[WHAT TO WORK ON] The records below are to be restated word for word, with their images omitted.

[DATA EXTRACT]
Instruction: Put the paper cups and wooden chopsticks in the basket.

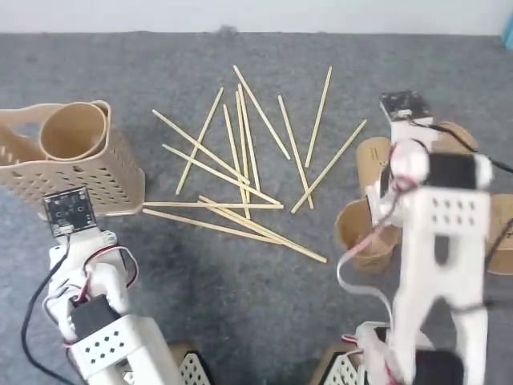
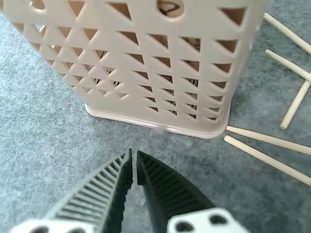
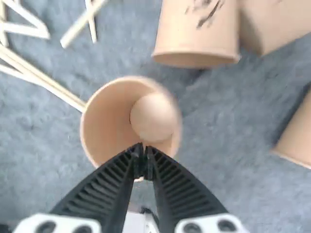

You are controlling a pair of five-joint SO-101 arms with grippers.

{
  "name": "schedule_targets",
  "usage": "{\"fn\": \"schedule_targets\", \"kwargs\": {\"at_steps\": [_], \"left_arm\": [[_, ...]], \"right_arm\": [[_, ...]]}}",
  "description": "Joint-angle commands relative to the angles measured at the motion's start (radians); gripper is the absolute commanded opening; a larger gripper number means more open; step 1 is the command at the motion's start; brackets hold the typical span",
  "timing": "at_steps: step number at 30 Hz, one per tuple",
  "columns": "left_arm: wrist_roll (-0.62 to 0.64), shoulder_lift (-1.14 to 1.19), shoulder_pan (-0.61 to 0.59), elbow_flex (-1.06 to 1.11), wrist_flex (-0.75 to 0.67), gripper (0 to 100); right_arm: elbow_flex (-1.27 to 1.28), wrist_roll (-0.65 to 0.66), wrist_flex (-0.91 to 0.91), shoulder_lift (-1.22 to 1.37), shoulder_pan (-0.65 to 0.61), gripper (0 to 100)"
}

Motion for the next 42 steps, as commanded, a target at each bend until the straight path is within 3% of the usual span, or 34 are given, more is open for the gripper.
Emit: {"fn": "schedule_targets", "kwargs": {"at_steps": [1,4,9,31,34,42], "left_arm": [[0.009,0.009,0.008,-0.015,-0.029,2],[0.009,0.009,0.006,-0.015,-0.029,2],[0.009,0.009,0.006,-0.015,-0.029,2],[0.006,0.009,0.006,-0.015,-0.028,2],[0.006,0.009,0.006,-0.015,-0.028,2],[0.011,0.017,0.008,-0.036,-0.005,2]], "right_arm": [[-0.071,0.037,0.030,-0.128,0.045,6.6],[-0.071,0.095,0.035,-0.145,0.104,12.5],[0.055,0.143,0.015,-0.111,0.127,13.3],[0.565,0.144,-0.562,-0.097,0.203,11.9],[0.531,0.121,-0.535,-0.108,0.214,0.0],[0.224,0.123,-0.143,-0.111,0.217,0.7]]}}
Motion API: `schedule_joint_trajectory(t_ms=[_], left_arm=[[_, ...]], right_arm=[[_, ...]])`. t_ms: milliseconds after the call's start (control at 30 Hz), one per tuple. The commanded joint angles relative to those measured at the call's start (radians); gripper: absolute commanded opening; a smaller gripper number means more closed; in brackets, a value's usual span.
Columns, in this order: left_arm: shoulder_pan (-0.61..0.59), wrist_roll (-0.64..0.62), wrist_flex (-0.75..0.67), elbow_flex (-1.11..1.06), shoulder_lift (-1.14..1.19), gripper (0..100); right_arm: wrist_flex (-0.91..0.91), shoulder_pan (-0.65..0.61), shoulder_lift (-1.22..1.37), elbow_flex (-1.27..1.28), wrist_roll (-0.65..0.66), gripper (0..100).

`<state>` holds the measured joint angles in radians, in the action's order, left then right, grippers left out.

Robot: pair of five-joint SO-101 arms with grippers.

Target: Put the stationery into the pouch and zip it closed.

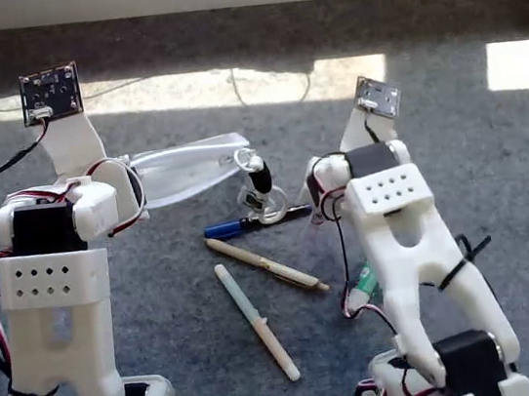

[EXPECTED ANSWER]
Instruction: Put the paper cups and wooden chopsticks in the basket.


You are controlling a pair of five-joint SO-101 arms with grippers.

{
  "name": "schedule_targets",
  "usage": "{\"fn\": \"schedule_targets\", \"kwargs\": {\"at_steps\": [_], \"left_arm\": [[_, ...]], \"right_arm\": [[_, ...]]}}",
  "description": "Joint-angle commands relative to the angles measured at the motion's start (radians); gripper is the absolute commanded opening; a larger gripper number means more open; step 1 is the command at the motion's start; brackets hold the typical span",
  "timing": "at_steps: step number at 30 Hz, one per tuple",
  "columns": "left_arm: wrist_roll (-0.62 to 0.64), shoulder_lift (-1.14 to 1.19), shoulder_pan (-0.61 to 0.59), elbow_flex (-1.06 to 1.11), wrist_flex (-0.75 to 0.67), gripper (0 to 100); right_arm: elbow_flex (-1.27 to 1.28), wrist_roll (-0.65 to 0.66), wrist_flex (-0.91 to 0.91), shoulder_lift (-1.22 to 1.37), shoulder_pan (-0.65 to 0.61), gripper (0 to 100)"
}

Motion for the next 42 steps, as commanded, a target at each bend until the straight path is within 3% of the usual span, or 34 are given, more is open for the gripper.
Emit: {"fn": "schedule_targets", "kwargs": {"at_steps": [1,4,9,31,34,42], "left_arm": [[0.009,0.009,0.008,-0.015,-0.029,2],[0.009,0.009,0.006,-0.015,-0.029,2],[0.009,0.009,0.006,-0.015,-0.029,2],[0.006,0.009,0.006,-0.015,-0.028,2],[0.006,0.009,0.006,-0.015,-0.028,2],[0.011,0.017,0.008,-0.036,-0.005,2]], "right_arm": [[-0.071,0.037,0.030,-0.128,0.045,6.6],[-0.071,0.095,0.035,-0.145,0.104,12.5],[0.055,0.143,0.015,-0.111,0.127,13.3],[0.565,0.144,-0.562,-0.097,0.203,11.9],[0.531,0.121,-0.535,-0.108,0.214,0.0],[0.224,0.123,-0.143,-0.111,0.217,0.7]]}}
Motion API: `schedule_joint_trajectory(t_ms=[_], left_arm=[[_, ...]], right_arm=[[_, ...]])`. t_ms: milliseconds after the call's start (control at 30 Hz), one per tuple. The commanded joint angles relative to those measured at the call's start (radians); gripper: absolute commanded opening; a smaller gripper number means more closed; in brackets, a value's usual span.
Columns, in this order: left_arm: shoulder_pan (-0.61..0.59), wrist_roll (-0.64..0.62), wrist_flex (-0.75..0.67), elbow_flex (-1.11..1.06), shoulder_lift (-1.14..1.19), gripper (0..100); right_arm: wrist_flex (-0.91..0.91), shoulder_pan (-0.65..0.61), shoulder_lift (-1.22..1.37), elbow_flex (-1.27..1.28), wrist_roll (-0.65..0.66), gripper (0..100).

`<state>` holds the measured joint angles in radians, in the action's order, left then right, grippers left out.

Robot: pair of five-joint SO-101 arms with grippers.

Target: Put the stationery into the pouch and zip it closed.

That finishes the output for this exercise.